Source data
● ● ●

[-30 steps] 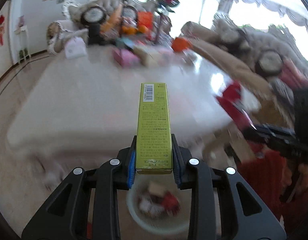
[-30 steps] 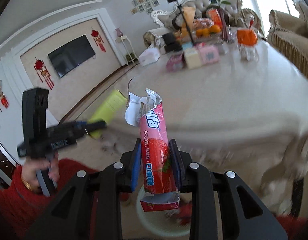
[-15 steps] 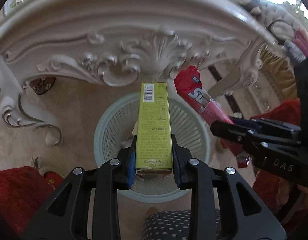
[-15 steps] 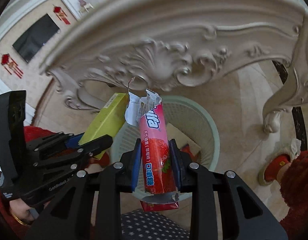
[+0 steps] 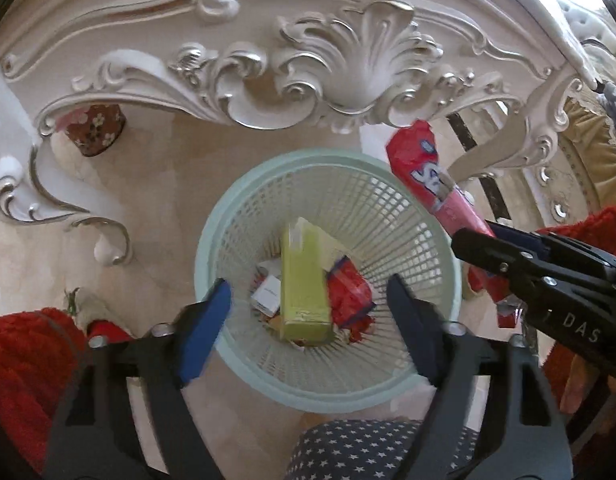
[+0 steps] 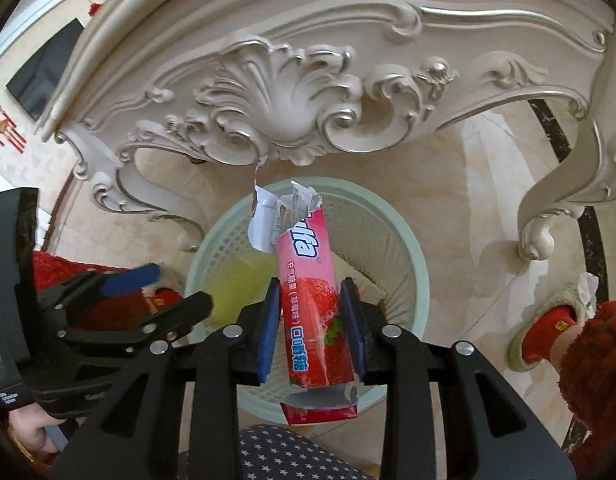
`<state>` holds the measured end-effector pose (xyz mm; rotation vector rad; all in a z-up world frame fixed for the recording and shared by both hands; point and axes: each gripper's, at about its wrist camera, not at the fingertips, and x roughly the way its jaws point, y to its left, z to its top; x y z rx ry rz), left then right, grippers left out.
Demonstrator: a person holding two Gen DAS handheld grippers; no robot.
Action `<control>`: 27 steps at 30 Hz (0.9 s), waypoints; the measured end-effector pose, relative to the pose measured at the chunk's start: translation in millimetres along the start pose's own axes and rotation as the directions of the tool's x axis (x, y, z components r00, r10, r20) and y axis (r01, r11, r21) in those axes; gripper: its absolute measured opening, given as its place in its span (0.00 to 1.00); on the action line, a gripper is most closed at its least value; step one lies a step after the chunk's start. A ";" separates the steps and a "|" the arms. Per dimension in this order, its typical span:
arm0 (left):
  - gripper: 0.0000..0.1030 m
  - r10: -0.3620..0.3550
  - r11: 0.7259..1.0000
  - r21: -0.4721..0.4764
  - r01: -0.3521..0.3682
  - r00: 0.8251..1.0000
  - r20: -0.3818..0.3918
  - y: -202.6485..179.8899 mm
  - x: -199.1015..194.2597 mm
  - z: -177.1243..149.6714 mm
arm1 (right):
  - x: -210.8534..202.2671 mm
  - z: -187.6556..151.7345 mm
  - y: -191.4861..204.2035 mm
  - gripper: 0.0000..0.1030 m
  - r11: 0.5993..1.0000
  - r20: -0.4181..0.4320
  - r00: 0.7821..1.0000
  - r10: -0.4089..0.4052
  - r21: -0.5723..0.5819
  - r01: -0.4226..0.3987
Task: Collect trash
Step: 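Carry the yellow-green box and biscuit tube to the wastebasket and release both, then move both open tools back toward the table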
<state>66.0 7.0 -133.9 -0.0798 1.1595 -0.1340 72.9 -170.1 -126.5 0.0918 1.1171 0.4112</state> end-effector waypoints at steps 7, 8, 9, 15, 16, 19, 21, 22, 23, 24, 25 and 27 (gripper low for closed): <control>0.77 0.012 0.999 0.029 -0.012 1.000 -0.018 -3.3 3.7 -4.1 | -1.5 -1.8 0.5 0.75 0.999 0.030 0.998 -0.050 0.000 0.050; 0.77 0.014 0.999 0.033 -0.014 1.000 -0.015 -3.8 3.1 -4.1 | -0.2 -3.0 1.1 0.75 0.999 0.023 0.999 -0.047 -0.006 0.047; 0.77 0.016 0.999 0.036 -0.016 1.000 -0.013 -3.4 2.9 -3.9 | 0.4 -3.0 2.2 0.75 0.999 0.019 0.999 -0.047 -0.008 0.047; 0.77 0.026 0.999 0.039 -0.025 1.000 -0.017 -3.0 4.1 -4.7 | 3.6 -3.8 0.5 0.75 0.998 0.001 0.998 -0.056 -0.002 0.056; 0.77 0.027 0.999 0.038 -0.026 1.000 -0.016 -2.5 4.1 -4.7 | 3.5 -3.8 0.4 0.75 0.998 0.001 0.998 -0.058 0.001 0.058; 0.77 0.033 0.999 0.037 -0.032 0.999 -0.016 -0.6 3.9 -5.0 | 3.8 -4.1 -0.4 0.75 0.998 0.000 0.998 -0.062 0.008 0.062; 0.77 0.035 0.999 0.038 -0.034 0.999 -0.018 0.4 4.0 -5.7 | 3.9 -4.6 0.0 0.75 0.998 -0.002 0.998 -0.064 0.008 0.064; 0.77 0.036 0.999 0.040 -0.035 0.999 -0.016 0.6 2.8 -6.1 | 2.9 -4.9 0.8 0.75 0.998 -0.003 0.998 -0.065 0.006 0.065; 0.77 0.033 0.999 0.044 -0.033 0.999 -0.009 0.2 0.5 -6.3 | 0.0 -5.5 1.9 0.75 0.998 0.001 0.998 -0.062 0.001 0.062; 0.77 0.029 0.998 0.049 -0.029 1.000 0.001 -1.3 -2.8 -6.9 | -4.3 -5.6 3.5 0.75 0.999 0.010 0.998 -0.054 -0.004 0.054; 0.77 0.025 0.998 0.060 -0.026 1.000 0.018 -2.7 -10.0 -7.7 | -11.1 -6.3 5.6 0.75 0.999 0.025 0.999 -0.041 -0.009 0.041; 0.77 0.009 0.998 0.070 -0.012 0.999 0.048 -4.4 -26.2 -8.8 | -35.6 -7.0 10.4 0.75 1.000 0.089 0.996 0.003 -0.020 -0.002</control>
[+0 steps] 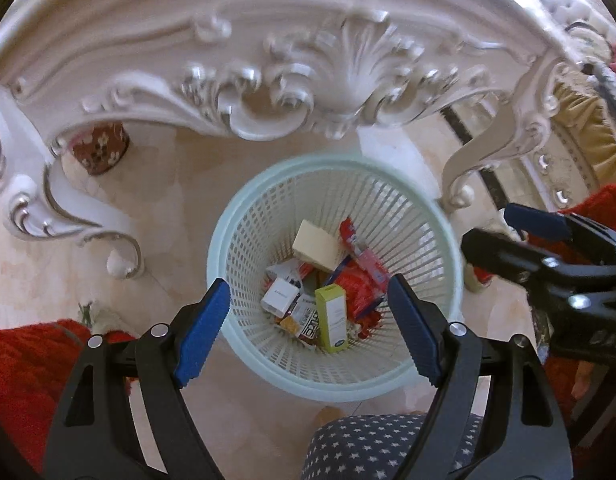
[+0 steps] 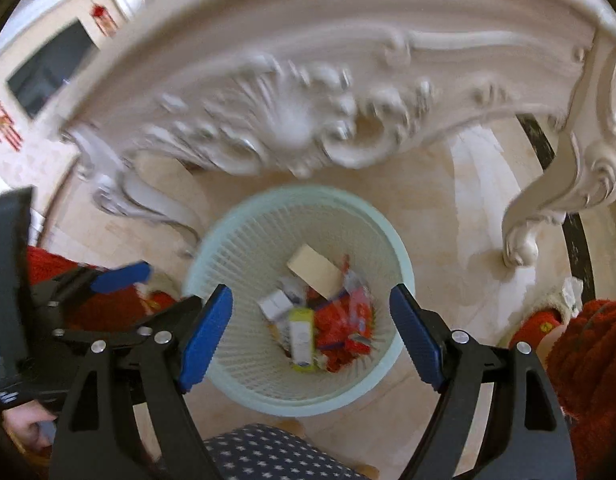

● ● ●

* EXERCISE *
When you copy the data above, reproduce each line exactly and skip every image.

* RESULT *
[-30 steps] 
[-30 steps] 
[-15 steps] 
[-15 steps] 
[+0 steps] 
[+0 steps] 
`<state>` holds the measured end-effector pose (xyz mm; rotation vector rad; all in a z-up world frame fixed for the recording and shared by both hands; point and axes: each gripper's, at about its wrist camera, not at the fingertips, and x roughly the way its jaws point, y to its left, z to its top; x y z rx ry rz), left then right, grippers left out.
Demonstrator: a person holding two Gen DAS handheld grippers; no robot.
Action `<control>`: 27 steps at 30 Hz (0.9 s), waypoints; the measured end-effector pose, relative to the pose measured at the chunk's start: translation in millimetres along the start pose's own axes and rotation as the directions of the tool's x axis (x, y, z components r00, r10, r20) and y axis (r01, r11, r21) in those axes; gripper: its absolute measured opening, given as its place in its span (0.00 to 1.00); on the action line, a gripper is most closed at its least value; step one lies a step after the chunk's start. A ";" separates the steps and a "|" the arms. Per dimension in this order, its typical span:
arm0 (left):
  - gripper: 0.0000..0.1030 m
  - r10: -0.3620..0.3550
  - r11: 0.7259..1.0000
  - r21: -0.4721..0.4764
  - r01: -0.3521..0.3682
  - r00: 0.8251..1.0000
  - r20: -0.3818..0.3918
  - y: -202.6485..179.8899 mm
  - x: -199.1015..194.2597 mm
  - z: -177.1243..149.6714 mm
arm1 (right):
  - x: -210.8534..202.2671 mm
  - z: -187.6556..151.7345 mm
  - y: -191.4861..204.2035 mm
  - gripper: 0.0000..0.1030 m
  - r11: 0.5993..1.0000
  - r20: -0.4181..0.4320
  - r00: 0.7821..1.0000
  - r10: -0.4089..0.4052
  - r21: -0.5723..0.5819
  - r01: -0.4226..0.3987
Task: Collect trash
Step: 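Carry the yellow-green box and biscuit tube to the wastebasket and release both, then move both open tools back toward the table
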<state>66.0 7.0 -133.9 -0.0798 1.1595 -0.1340 72.9 -170.1 -126.5 0.0918 1.1171 0.4112</state> end-effector waypoints at steps 7, 8, 9, 15, 16, 19, 21, 22, 23, 24, 25 and 27 (gripper low for closed): <control>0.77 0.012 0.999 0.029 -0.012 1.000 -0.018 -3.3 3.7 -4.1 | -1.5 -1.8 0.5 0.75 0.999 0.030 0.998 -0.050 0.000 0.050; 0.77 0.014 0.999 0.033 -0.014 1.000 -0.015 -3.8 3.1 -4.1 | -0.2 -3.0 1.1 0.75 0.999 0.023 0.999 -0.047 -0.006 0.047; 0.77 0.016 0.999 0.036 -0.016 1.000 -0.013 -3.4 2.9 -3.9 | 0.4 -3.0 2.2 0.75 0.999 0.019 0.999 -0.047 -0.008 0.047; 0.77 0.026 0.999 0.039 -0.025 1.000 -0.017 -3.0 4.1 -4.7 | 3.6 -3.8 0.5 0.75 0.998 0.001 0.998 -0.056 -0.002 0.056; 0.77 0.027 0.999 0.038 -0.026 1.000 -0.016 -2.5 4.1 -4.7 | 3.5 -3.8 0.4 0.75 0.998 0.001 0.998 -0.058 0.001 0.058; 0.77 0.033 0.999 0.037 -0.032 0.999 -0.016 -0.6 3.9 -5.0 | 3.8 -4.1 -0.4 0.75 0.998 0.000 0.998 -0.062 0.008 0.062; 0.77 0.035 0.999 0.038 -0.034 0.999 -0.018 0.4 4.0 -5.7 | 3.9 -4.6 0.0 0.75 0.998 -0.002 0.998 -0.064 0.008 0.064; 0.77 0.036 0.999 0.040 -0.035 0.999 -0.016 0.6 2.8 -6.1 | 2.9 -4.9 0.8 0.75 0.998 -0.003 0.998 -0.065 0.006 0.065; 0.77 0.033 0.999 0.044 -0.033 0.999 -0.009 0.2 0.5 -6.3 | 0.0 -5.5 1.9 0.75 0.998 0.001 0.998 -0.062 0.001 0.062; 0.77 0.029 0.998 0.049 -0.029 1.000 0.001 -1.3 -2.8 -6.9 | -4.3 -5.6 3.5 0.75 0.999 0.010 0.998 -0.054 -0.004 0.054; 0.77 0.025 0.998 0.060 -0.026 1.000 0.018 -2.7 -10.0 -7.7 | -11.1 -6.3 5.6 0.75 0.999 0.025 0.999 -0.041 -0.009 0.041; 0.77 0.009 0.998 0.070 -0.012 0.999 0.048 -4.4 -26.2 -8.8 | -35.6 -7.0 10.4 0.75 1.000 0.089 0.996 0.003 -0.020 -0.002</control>
[+0 steps] 
[+0 steps] 

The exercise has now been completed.